Présence
« Au commencement était le Verbe » et le Verbe n’est pas que Parole ; il est aussi présence, présence de Dieu aux hommes. C’est par lui que furent créés les mondes ; il était déjà là quand Dieu choisit un peuple du milieu des peuples de la terre pour en faire son peuple. « Tout fut par Lui, et sans Lui rien ne fut ».
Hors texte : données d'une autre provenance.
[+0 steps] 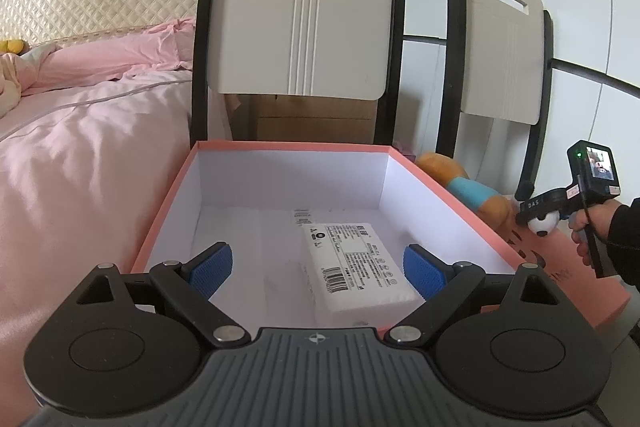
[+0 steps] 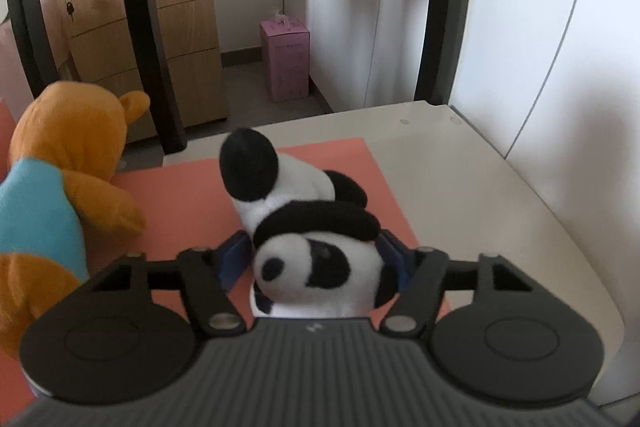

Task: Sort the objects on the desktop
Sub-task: 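Move the right gripper to the panda plush and close on it, then lift the panda plush with the right gripper and carry it over the box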

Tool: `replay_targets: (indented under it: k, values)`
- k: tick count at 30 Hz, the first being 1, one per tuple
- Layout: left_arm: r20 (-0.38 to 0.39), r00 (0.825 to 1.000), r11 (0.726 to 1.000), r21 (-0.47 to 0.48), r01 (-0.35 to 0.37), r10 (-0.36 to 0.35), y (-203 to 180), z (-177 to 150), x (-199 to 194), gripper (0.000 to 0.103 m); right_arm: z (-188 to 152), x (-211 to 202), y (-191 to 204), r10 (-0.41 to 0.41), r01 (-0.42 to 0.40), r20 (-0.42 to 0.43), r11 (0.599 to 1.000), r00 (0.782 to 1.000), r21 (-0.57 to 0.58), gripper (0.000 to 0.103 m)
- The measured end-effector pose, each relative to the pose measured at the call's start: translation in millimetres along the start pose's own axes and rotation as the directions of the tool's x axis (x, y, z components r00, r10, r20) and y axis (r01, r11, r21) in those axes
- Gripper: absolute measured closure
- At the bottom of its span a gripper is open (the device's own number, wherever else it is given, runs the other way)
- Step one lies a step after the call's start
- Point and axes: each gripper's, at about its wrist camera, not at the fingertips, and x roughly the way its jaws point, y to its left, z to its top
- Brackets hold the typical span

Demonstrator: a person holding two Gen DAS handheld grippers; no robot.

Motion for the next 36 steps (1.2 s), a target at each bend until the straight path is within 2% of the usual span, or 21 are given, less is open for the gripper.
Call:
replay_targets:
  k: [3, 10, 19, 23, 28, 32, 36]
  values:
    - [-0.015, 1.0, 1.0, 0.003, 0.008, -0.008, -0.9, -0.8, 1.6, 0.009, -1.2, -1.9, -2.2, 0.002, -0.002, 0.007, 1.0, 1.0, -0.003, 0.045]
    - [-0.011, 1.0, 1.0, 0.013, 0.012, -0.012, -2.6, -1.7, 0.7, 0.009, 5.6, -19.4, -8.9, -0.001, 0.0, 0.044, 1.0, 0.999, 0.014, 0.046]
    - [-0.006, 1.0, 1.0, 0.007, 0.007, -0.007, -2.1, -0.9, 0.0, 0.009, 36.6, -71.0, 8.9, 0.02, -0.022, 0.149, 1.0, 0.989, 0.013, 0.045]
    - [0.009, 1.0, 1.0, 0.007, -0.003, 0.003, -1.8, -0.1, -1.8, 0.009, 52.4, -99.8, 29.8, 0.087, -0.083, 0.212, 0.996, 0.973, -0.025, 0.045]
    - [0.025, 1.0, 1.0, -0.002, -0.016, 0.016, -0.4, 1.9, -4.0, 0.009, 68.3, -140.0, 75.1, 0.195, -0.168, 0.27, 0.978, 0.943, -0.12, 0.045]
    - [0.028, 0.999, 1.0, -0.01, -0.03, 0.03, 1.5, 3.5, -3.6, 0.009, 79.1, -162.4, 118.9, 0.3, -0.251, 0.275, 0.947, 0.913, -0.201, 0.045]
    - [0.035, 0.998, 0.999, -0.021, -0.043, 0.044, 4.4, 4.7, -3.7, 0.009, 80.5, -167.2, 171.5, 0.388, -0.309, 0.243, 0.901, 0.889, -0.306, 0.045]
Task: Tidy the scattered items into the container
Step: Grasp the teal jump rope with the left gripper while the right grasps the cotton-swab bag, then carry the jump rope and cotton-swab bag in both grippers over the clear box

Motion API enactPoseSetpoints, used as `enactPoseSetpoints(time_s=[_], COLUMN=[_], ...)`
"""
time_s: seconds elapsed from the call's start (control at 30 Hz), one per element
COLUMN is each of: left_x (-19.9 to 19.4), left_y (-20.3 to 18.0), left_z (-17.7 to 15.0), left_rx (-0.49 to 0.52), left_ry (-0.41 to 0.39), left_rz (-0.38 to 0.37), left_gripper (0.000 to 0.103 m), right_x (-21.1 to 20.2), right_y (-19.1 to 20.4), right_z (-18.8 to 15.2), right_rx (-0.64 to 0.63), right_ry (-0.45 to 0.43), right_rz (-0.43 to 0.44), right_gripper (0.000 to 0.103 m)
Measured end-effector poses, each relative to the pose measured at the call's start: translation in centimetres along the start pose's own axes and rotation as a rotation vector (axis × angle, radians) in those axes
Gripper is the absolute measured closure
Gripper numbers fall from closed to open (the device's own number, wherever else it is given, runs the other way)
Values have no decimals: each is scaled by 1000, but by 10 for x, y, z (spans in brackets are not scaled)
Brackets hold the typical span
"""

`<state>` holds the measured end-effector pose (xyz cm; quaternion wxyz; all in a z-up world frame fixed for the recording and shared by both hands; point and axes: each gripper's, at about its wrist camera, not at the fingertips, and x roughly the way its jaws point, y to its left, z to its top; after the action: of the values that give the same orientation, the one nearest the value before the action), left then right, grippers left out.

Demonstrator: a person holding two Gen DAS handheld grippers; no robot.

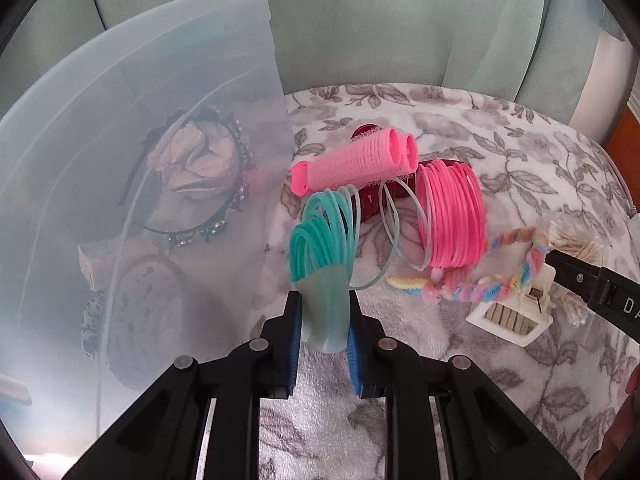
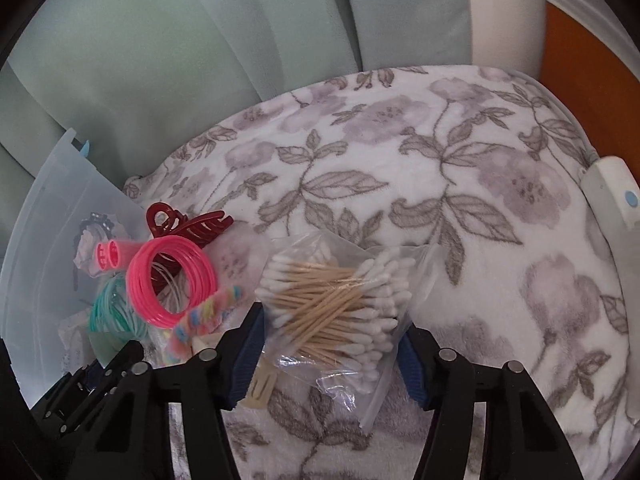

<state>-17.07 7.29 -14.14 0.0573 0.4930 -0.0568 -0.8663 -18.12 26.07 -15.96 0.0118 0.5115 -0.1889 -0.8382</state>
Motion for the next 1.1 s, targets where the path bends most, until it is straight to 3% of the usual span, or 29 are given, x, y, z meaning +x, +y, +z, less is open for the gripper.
enactPoseSetpoints(time_s=[0.17, 0.43, 1.1], left_x=[-15, -58, -159], left_y=[-4, 5, 16], left_z=[-13, -12, -23], left_rx=[-3, -12, 8], left_ry=[16, -50, -247], left_rz=[-12, -28, -42], left_gripper=[85, 87, 90], right_x=[-22, -61, -177], right_y=[-15, -30, -23], right_z=[-21, -53, -62], right_rx=[54, 102, 126], right_ry=[8, 1, -241], right_rz=[-8, 25, 110], right_gripper=[41, 41, 41])
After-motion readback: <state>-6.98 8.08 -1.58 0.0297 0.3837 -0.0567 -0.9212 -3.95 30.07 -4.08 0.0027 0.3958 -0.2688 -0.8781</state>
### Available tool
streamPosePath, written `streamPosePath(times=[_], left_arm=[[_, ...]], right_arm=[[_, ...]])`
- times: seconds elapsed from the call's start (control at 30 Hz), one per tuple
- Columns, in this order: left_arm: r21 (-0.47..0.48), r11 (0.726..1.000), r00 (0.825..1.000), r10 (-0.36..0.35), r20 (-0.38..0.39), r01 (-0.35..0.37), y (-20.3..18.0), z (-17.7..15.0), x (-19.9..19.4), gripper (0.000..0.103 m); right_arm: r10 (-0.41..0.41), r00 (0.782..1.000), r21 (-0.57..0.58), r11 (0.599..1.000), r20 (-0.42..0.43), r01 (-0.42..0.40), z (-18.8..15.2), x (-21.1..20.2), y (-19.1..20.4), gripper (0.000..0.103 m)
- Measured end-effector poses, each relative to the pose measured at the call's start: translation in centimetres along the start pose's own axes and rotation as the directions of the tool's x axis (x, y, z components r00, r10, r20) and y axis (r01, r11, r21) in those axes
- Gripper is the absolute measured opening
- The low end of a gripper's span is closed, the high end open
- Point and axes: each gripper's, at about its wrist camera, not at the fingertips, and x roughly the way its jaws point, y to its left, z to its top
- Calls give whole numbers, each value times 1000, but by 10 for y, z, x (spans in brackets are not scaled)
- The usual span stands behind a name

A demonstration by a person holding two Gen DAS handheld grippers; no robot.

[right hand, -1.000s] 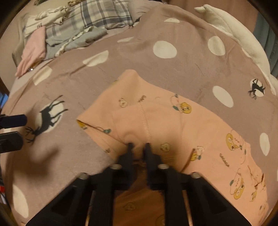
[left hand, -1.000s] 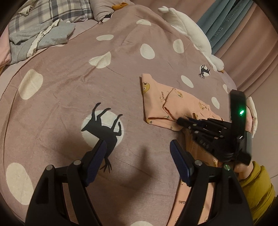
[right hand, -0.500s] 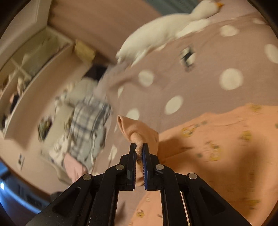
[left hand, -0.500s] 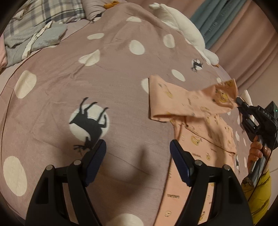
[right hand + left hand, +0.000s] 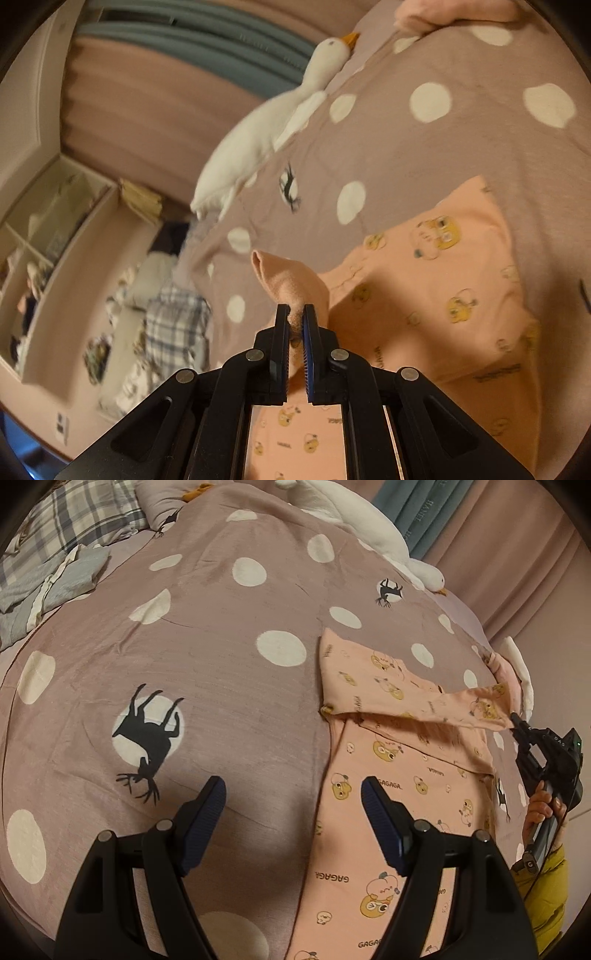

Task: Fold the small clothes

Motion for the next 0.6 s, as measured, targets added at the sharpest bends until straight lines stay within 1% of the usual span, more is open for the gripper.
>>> streamPosePath(times=[0.1,0.17,0.23,0.27,0.3,0.4,0.43,0.47,0.5,0.57,0.6], left_arm=[[8,1000,1000,4,-8,-4,-4,-2,2,76],[14,1000,1000,5,-12,-5,-8,-2,3,76],[22,1000,1000,1,-20,0,-12,-2,6,76],[24,1000,1000,0,-24,1,-13,-2,7,76],[29,1000,1000,-1,-29,2,-16,-2,9,76],[50,999,999,-4,-42,6,-25,0,15,76],[63,998,999,-2,-46,5,-29,2,18,76],[71,998,999,0,-48,4,-32,3,20,76],[84,996,999,2,-49,3,-36,5,24,76],[105,994,999,3,-52,3,-44,10,30,76],[117,993,999,-2,-54,9,-49,13,33,76]], right_arm=[[2,999,20,1000,44,-3,6,-13,-6,8],[-28,999,31,999,20,27,7,-11,-15,8],[-81,997,36,996,-19,81,5,-6,-24,8],[-115,993,42,992,-28,116,4,-6,-30,8],[-145,989,48,988,-19,146,4,-9,-37,8],[-149,989,81,985,-12,149,5,-15,-51,8],[-171,985,85,981,-26,173,6,-16,-55,8],[-210,977,89,973,-42,213,8,-16,-59,8],[-235,971,85,968,-45,238,9,-17,-60,8],[-317,948,52,947,-1,317,12,-28,-58,8],[-346,938,28,938,32,345,15,-35,-54,8]])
Au moment où le Christ nous invite, à quelques jours de l’Ascension et de la Pentecôte, à accueillir l’Esprit Saint qui nous « fera souvenir de tout », il est bon de regarder un instant en arrière pour regarder le chemin parcouru et nourrir notre mémoire spirituelle de cette présence qui ne cesse d’être à nos côtés.
« Le Verbe s’est fait chair ». La présence de Dieu se manifeste d’abord dans un enfant qui dans sa fragilité nous dit l’Amour du Père. Jésus est déjà dans l’étable de Bethléem le visage du Père, car comme Il le dit à l’apôtre Philippe : « Qui m’a vu a vu le Père ». Il est présence discrète et cachée ; Il est aussi cette présence qui annonce la venue du Royaume et en manifeste les signes : par Lui les péchés sont remis, les boiteux marchent et les aveugles voient. En Lui s’accomplit la promesse de Dieu.
Dans le mystère de la Croix éclate la présence d’Amour de Celui qui n’a pas retenu pour Lui sa vie mais qui la donne jusqu’au bout, manifestant ainsi de quel Amour nous sommes aimés. Et dans la Résurrection que nous fêtions il y a quelques semaines, c’est la Vie qui apparaît plus forte que la mort, la lumière qui est victorieuse des ténèbres. La présence du Christ est alors déconcertante : Il est bien le crucifié du Golgotha montrant ses plaies mais Il est en même temps autre. « Jésus vint et se tint au milieu d’eux ». Mystère d’une présence qui dépasse notre compréhension et invite à la foi : « Heureux ceux qui croiront sans avoir vu ».
C’est encore dans un autre type de présence que nous sommes invités à entrer avec le temps de l’Esprit. Car le Père et le Fils qui nous invitent à garder les commandements reçus viennent demeurer en nous. Il en est ainsi pour celui qui aime. Il en est ainsi pour celui qui met sa foi dans les dernières Paroles du Christ avant de disparaître aux yeux de ses disciples : « Et moi je suis avec vous tous les jours jusqu’à la fin des temps ». Il en est encore ainsi pour celui fait de l’Eucharistie sa nourriture, pour celui qui médite la Parole en son cœur.
Dans le cours d’une vie, il nous faut alors mesurer la force de cette présence. Dieu ne s’impose jamais. Il se propose à notre liberté. Mais il faut parfois déchiffrer notre histoire pour y voir les traces d’une présence qui nous a permis de passer des caps difficiles, de franchir des étapes, de devenir nous-mêmes. Alors, nous nous apercevons que le Christ ne nous a jamais fait défaut.
Et nous pouvons attendre avec confiance, et peut-être impatience, ce moment où nous serons présents devant cette présence, dans la contemplation éblouie de l’Amour.